TASK GOAL:
The output must reproduce each line of the data word for word.

EXERCISE DATA:
[Start of section]

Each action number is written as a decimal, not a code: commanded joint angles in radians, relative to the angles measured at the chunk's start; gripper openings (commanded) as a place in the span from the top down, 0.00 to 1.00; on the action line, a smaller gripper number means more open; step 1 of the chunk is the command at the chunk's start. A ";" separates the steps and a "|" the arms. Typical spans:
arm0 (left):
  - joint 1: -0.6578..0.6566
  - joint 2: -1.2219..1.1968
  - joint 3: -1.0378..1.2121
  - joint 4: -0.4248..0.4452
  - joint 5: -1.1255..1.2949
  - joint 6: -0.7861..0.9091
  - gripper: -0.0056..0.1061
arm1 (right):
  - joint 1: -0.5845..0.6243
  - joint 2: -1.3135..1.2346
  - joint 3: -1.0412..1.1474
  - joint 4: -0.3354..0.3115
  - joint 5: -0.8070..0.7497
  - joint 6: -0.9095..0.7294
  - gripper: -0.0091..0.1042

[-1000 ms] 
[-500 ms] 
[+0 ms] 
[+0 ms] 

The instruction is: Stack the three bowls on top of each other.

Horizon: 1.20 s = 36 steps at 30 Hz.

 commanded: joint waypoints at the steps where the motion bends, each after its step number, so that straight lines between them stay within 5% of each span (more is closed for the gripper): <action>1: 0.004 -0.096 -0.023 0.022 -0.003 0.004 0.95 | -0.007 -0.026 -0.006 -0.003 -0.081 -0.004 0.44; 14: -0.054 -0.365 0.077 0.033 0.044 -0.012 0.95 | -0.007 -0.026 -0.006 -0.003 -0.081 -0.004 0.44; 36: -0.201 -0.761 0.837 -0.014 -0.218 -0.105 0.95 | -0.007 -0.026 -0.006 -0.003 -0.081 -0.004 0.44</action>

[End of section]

SOLUTION TO THIS PROBLEM:
Each action number is written as a decimal, not a code: commanded joint angles in radians, relative to the angles measured at the chunk's start; gripper openings (commanded) as a place in the span from the top down, 0.00 to 1.00; on the action line, a smaller gripper number means more open; step 1 of the chunk is the command at the chunk's start. A ";" separates the steps and a "|" the arms. Typical spans:
arm0 (left):
  - joint 1: -0.6578..0.6566
  - joint 2: -1.2219..1.1968
  - joint 3: -1.0378..1.2121
  - joint 4: -0.4248..0.4452
  - joint 5: -1.1255..1.2949
  - joint 6: -0.7861..0.9091
  - gripper: -0.0056..0.1061
arm1 (right):
  - joint 1: -0.5845..0.6243
  - joint 2: -1.3135..1.2346
  - joint 3: -1.0412..1.1474
  - joint 4: -0.3354..0.3115
  - joint 5: -0.8070..0.7497
  - joint 6: -0.9095..0.7294
  - gripper: -0.0091..0.1042

[-1000 ms] 
[-500 ms] 
[+0 ms] 
[+0 ms] 

The instruction is: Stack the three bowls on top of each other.

Horizon: 1.20 s = 36 steps at 30 Hz.

 commanded: joint waypoints at the steps where the motion bends, each after its step number, so that straight lines between them stay within 5% of each span (more is closed for the gripper): <action>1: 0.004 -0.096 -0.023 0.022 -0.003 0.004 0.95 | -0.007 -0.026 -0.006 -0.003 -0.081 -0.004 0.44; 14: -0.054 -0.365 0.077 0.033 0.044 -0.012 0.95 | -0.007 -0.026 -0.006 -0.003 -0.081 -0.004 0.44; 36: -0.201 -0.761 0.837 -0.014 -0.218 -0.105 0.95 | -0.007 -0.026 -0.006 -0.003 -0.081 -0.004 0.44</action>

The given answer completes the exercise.